Dans son message, le Chef du mouvement politico-littéraire MCID s’est adressé sur « la nécessité de se retrouver autour d’une table avec toutes les parties prenantes y compris l’AFC/M23 ». Selon lui, il y a vraiment nécessité de négocier, de dialoguer et des pourparlers avec ses frères congolais en vue de stopper les hostilités à l’Est plus spécialement dans le Kivu avant de négocier avec Paul Kagame.
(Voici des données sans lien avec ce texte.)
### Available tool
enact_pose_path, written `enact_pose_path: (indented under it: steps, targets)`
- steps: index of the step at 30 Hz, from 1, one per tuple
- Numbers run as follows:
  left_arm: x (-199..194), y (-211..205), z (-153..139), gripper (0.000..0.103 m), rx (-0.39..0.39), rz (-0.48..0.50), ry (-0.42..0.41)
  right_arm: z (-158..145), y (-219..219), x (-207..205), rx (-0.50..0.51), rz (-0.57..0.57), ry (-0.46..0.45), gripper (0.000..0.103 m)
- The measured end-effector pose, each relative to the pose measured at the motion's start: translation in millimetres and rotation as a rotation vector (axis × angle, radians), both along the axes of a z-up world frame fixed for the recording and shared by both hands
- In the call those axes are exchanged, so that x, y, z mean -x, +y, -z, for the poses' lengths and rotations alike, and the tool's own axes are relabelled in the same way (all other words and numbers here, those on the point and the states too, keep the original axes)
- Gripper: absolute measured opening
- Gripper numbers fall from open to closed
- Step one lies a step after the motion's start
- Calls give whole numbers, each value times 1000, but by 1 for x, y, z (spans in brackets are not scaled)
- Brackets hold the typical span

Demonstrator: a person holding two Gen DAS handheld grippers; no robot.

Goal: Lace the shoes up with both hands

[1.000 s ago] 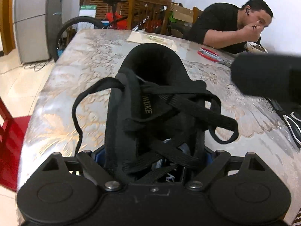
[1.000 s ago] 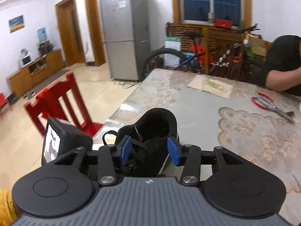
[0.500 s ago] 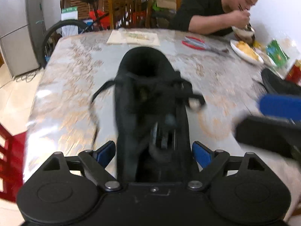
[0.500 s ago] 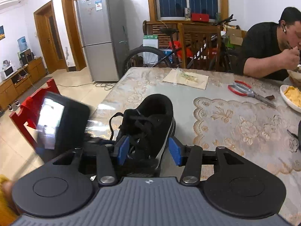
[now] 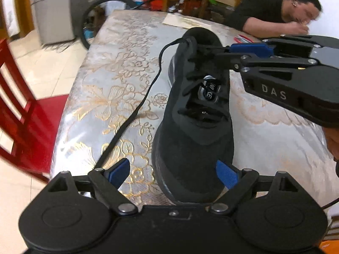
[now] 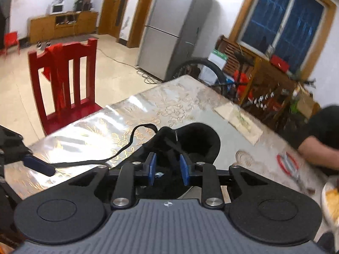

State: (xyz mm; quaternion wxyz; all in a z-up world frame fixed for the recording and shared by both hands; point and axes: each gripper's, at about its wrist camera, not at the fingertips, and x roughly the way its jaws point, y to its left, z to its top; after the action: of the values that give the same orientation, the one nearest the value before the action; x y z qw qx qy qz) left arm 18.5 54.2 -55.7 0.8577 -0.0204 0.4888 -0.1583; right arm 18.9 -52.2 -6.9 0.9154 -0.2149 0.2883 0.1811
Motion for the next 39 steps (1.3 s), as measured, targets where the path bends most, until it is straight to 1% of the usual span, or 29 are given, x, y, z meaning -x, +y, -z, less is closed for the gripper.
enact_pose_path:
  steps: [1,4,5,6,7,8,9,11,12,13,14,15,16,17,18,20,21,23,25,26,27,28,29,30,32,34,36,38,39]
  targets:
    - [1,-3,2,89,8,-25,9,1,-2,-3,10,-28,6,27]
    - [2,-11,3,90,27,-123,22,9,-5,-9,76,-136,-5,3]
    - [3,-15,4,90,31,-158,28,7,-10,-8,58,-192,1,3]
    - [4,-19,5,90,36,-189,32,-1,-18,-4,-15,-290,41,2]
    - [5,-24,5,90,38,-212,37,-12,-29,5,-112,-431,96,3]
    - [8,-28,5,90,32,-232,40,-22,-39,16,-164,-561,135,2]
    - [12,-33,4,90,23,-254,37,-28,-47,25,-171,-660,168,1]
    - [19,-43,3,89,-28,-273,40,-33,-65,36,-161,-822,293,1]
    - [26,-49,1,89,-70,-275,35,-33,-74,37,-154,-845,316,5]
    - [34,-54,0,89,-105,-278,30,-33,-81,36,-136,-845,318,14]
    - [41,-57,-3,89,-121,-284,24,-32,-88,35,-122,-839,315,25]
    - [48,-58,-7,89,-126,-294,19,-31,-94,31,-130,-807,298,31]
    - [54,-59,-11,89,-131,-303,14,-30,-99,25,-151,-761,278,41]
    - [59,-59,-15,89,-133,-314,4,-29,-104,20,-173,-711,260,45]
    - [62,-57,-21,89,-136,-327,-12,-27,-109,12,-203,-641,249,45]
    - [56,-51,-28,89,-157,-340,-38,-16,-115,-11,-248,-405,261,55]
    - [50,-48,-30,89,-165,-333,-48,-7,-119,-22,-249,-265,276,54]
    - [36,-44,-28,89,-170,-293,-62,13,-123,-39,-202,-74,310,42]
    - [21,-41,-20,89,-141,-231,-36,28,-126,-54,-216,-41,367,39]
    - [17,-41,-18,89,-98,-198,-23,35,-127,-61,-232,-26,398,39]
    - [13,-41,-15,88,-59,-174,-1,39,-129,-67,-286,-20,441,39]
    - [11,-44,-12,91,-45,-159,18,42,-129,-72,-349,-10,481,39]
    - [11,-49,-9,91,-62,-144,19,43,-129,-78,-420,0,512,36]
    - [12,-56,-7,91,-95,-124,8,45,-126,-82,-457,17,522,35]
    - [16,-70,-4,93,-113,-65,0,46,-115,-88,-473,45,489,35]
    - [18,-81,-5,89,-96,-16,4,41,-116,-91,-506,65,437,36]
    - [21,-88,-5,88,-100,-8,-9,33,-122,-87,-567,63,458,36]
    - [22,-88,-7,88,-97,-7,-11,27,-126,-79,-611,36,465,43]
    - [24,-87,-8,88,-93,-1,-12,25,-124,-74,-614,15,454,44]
Dans une lettre ouverte à Félix Tshisekedi, cet acteur politique a mis le chef de l’État congolais devant un choix difficile.
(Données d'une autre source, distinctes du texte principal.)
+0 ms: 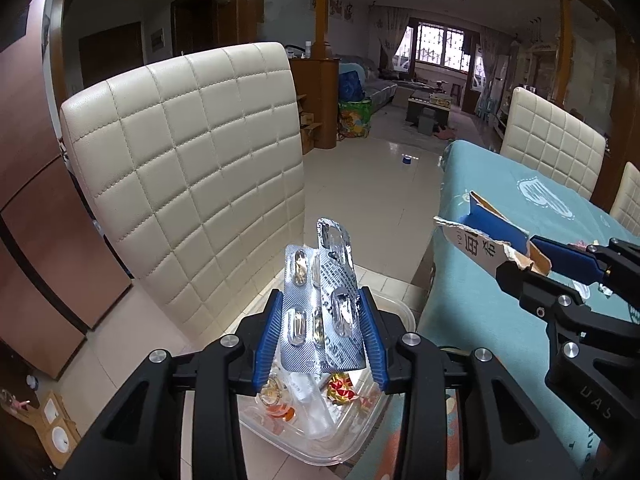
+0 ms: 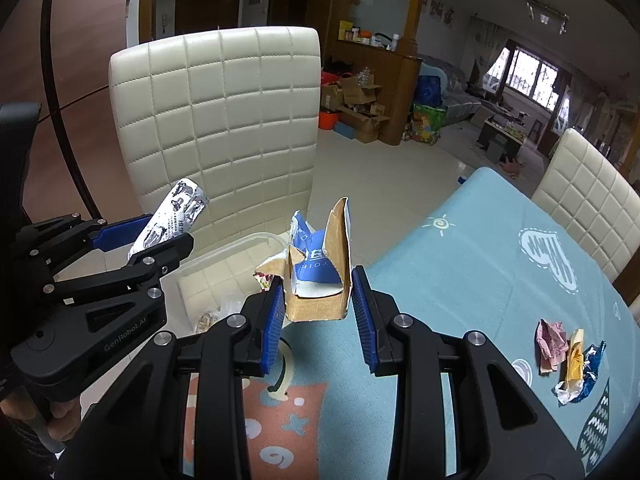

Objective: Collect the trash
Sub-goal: 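Open the left tool over the bin while the right tool releases the carton into it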

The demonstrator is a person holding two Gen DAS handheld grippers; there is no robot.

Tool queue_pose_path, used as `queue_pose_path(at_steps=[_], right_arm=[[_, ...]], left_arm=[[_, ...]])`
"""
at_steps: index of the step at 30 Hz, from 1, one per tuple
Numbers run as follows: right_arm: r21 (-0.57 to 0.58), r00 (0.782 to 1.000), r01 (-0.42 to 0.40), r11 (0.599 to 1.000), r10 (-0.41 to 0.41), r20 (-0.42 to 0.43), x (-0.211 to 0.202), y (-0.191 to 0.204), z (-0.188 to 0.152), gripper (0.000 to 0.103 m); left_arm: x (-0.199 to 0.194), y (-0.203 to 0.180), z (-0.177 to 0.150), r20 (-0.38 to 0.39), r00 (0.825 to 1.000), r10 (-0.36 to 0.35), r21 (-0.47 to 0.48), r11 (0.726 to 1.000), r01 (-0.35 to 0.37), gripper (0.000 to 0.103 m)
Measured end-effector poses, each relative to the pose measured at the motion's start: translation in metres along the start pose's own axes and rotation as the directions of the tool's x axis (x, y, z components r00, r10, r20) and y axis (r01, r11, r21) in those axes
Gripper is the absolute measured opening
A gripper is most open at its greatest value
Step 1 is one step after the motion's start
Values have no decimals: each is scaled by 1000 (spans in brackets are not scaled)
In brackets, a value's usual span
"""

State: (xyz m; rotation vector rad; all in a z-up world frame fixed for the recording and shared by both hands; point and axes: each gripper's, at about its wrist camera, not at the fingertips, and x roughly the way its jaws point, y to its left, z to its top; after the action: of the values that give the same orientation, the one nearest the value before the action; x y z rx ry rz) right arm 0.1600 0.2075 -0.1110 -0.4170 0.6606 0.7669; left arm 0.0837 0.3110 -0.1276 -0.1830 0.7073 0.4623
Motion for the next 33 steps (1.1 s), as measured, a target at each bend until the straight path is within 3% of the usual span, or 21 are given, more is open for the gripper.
queue_pose_path(at_steps=[2,3,4,14,33], right_arm=[[0,1000,0,1000,0,-3,2,0,-1,34],[3,1000,-2,1000,2,-6,2,-1,-1,34],[6,1000,-3,1000,3,-8,3,-2,-1,34],[-5,1000,-16,1000,16,-16,6,4,-1,34],[-27,998,-63,998,63,-6,4,16,8,36]], left_arm=[[0,2,1,3,1000,7,-9,1000,-7,58],[-1,4,1,9,1000,3,-23,1000,-2,76],[-1,7,0,15,1000,-3,-36,999,4,82],[-3,21,-3,9,1000,7,-74,997,-7,82],[-16,34,-9,26,994,105,-67,992,-103,82]])
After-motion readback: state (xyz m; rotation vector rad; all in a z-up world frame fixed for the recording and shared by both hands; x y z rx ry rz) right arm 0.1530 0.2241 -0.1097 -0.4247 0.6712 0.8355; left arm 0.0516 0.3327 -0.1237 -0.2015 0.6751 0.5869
” Monsieur le Président entre le sol et les vies humaines innocentes; qu’est-ce qui est précieux priorité à vos yeux?” s’est-il interrogé avant de saluer les interventions du chef de l’État”
Ce dernier invite le Président Félix Tshisekedi à prendre la mesure sage et courageuse et de négocier pour l’intérêt général et non partisan.
« Vous êtes le Président de la RDC, il vous appartient de prendre la mesure sage et courageuse et de négocier pour l’intérêt général et non partisan.
Ça ne doit pas être une question d’égo ou de honte mais de la patrie et de plus de 110 millions de Congolais »
Je ne parle pas du « dialogue malhonnête basé sur l’hypocrisie »
Je parle d’un dialogue civilisé où les congolais se reconnaissent mutuellement, se demandent pardon pour les « débordements verbaux ou l’excès de zèle de leurs militants » pour se concentrer sur le bien à faire au peuple de toutes tendances confondues. a-t-il précisé.
Gladis Kingombe a rappelé au Chef de l’État son devoir, celui de sauvegarder la grandeur de son peuple
« Un Président a le devoir de sauvegarder la grandeur de son peuple en affichant des valeurs qui promeuvent et fédèrent son peuple. Ainsi, il peut approcher les citoyens qu’on qualifie ou qui se qualifient d’opposants armés ou non armés, pour parler avec eux du bien du pays » a-t-il conclu.